Продолжая улыбаться, Марченко возвратил паспорта и добавил к ним свою визитную карточку.
– Мистер Бродский, пожалуйста, возьмите мою визитку с номером рабочего телефона и факса. Если позвоните, я смогу организовать гораздо лучшее размещение и, может быть, однодневное посещение для более многочисленной группы, правда, под строгим контролем, естественно, из-за радиации. Прошлым летом здесь было хорошо. Клубники – море. – Если капитан рассчитывал на благодарный ответ Якова, то не дождался его. – Во всяком случае, хорошо, что дождь заканчивается. Будем надеяться, что нам не понадобится Ной со своим ковчегом, да? Ну, господа, честь имею. Ренко, вы никуда не собирались?
– Нет.
– А вот я так не думаю.
Когда капитан сел в машину, Бобби помахал ему и пробормотал:
– Засранец.
– Сколько у тебя паспортов, Бобби? – спросил Аркадий.
– Хватает.
– Это хорошо, потому что мозги капитана похожи на лампочку в туалете, которая то горит, то гаснет. В этот раз она не горела, а в следующий может зажечься, и тогда Марченко установит связь между Тимофеевым, мной и вами. Проверит ваши документы или позвонит Ожогину. Может быть, разумнее сейчас уйти.
– Подождем. Кстати, и Ной тоже был засранцем.
– Ной? – удивился Аркадий. Это было новое обвинение.
– Он не спорил.
– Разве Ной должен был спорить?
– Авррам спорит с Богом и молит Его не убивать всех жителей в Содоме и Гоморре, – объяснил Яков. – Моисей умоляет Бога не убивать поклонявшихся золотому тельцу. Но Бог велит Ною построить ковчег, потому что Он намерен устроить потоп, а что говорит Ной? Ни слова.
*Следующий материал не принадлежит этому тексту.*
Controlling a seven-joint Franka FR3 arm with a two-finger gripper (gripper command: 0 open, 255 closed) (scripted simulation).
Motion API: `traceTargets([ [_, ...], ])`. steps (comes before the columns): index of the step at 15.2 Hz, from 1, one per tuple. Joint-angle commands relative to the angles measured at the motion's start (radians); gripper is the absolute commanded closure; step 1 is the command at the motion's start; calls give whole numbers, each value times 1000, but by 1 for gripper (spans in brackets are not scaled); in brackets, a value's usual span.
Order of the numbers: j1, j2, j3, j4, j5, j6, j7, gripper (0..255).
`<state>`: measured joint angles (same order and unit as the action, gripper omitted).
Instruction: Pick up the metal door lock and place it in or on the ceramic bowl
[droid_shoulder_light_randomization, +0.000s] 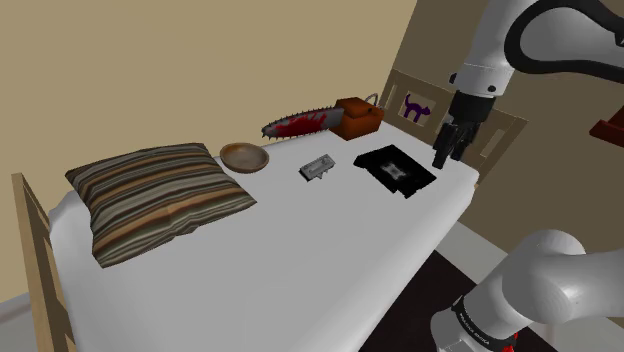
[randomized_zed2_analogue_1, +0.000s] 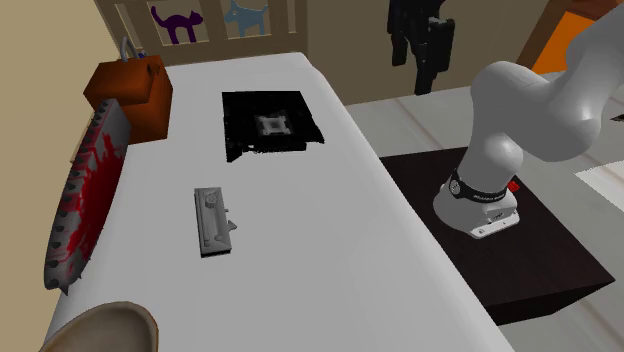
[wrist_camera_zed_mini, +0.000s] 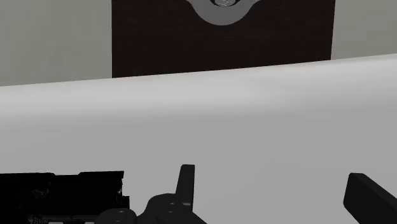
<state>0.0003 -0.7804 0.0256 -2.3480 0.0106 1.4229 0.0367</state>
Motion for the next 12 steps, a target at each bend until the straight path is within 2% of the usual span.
traceTargets([
  [1, 0, 0, 0, 0, 0, 0, 0, 0],
  [6, -33, 52, 79, -86, 67, 213, 194, 0],
  [12, -80, 177, 175, -132, 115, 478, 418, 0],
])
– Ни слова, – повторил Бобби. – И Ной спасает минимум. Ну и паршивец.
Возможно, Ева пришла к Панасенко осмотреть Романа, но во время грозы корова выскочила и потоптала огород. Вот почему Мария с Евой работали на огороде, стараясь спасти все, что можно. Вскоре к ним присоединился и Аркадий. Воздух был горячий и одновременно влажный, земля сырая и истекающая соками, а каждый шаг отдавался острым запахом раздавленной мяты или ромашки.
Пожилые супруги разбили огород на ровные, как по линейке, ряды свеклы, картошки, капусты, лука, чеснока и укропа – овощи первой необходимости. Там же, на грядках, росли сельдерей, петрушка, горчица и хрен – для придания вкуса жизни, бычья трава – для водки, мак – для хлеба. Все это было потоптано коровой. Корнеплоды следовало вновь посадить на место, а зелень спасти. Там, где стояли лужицы, Роман сделал мотыгой канавки.
Мария повязала голову одним платком, а поясницу – другим, в который клала то, что подбирала. Ева сняла свой медицинский халат и туфли, оставшись босиком в тенниске и шортах, без шарфика.